Hoje, mais uma vez, a velha árvore a acolhe. Ansiosa sente sua sombra dar-lhe as boas vindas e afaga seu tronco áspero e escuro abraçando-se a ele e sentindo a proteção de um ser vivo que, apesar de não ser humano, parece compreender os dilemas da vida.  A rigidez do caule machuca Lia, mas é como um castigo doce que, ao mesmo tempo, repara os erros de todos aqueles anos.
Hoje Lia não desenhará a velha árvore em palavras, embora sinta a ânsia de seus dedos.

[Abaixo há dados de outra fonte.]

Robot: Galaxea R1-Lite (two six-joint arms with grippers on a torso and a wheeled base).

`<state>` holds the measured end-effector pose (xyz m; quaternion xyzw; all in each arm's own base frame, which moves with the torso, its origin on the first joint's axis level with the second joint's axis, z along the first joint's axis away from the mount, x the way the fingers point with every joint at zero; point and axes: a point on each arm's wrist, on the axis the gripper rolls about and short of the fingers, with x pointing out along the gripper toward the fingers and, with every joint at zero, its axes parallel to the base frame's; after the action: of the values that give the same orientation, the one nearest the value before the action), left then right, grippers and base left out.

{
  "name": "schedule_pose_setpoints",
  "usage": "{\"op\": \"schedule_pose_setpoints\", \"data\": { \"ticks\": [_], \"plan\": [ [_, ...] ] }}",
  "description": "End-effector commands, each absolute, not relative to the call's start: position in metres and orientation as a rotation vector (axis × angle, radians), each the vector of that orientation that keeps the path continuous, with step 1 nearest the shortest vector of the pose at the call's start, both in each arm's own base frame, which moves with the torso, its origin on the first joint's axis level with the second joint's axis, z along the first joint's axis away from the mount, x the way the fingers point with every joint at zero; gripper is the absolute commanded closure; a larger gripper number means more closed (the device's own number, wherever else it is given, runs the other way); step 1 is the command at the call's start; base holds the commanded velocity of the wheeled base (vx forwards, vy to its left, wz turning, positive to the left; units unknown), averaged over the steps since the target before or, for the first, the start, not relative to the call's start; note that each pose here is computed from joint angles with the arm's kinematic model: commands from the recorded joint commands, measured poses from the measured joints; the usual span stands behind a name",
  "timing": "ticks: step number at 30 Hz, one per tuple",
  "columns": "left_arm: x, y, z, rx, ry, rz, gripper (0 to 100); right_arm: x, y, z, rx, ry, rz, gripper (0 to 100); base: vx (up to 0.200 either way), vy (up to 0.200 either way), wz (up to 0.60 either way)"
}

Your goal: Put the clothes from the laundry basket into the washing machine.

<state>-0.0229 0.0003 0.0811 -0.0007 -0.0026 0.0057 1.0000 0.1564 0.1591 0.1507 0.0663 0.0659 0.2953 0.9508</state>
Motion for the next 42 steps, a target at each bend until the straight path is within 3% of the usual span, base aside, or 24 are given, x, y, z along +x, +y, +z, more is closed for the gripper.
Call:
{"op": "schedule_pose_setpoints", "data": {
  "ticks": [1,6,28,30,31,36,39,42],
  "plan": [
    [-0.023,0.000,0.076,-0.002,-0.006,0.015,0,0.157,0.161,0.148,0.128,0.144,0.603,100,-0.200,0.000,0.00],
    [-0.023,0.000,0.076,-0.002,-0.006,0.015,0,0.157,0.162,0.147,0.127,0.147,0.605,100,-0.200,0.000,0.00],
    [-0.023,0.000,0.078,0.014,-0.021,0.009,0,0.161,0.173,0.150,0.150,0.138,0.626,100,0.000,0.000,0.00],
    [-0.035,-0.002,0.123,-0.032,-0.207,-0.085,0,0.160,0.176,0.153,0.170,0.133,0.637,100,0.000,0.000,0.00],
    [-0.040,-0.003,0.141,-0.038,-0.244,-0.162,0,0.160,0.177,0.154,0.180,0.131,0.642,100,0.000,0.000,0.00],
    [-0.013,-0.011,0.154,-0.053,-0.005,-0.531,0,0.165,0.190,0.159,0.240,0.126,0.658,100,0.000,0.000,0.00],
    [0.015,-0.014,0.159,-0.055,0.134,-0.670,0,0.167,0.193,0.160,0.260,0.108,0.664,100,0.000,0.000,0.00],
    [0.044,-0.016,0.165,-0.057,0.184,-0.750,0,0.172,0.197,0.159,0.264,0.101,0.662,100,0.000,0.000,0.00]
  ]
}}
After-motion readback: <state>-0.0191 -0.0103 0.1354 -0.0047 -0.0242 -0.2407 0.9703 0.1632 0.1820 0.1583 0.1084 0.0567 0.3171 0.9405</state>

Não quer formar palavras de outono amarelo e pardo, apenas sentir a leve brisa... O farfalhar das folhas da velha árvore... O trinado dos pássaros...  Não importa palavras escritas nas linhas de um papel qualquer porque o mais importante está dentro dela.  É a vida... Ela agita qual o vento de outono, quais as folhas que dançam a sua coreografia mais bela...
Depois desse outono Lia nunca mais retornou à velha árvore...


(Publicado na Antologia "Contos de Outono" - Edição 2011 da Câmara Brasileira de Jovens Escritores do Rio de Janeiro-CBJE).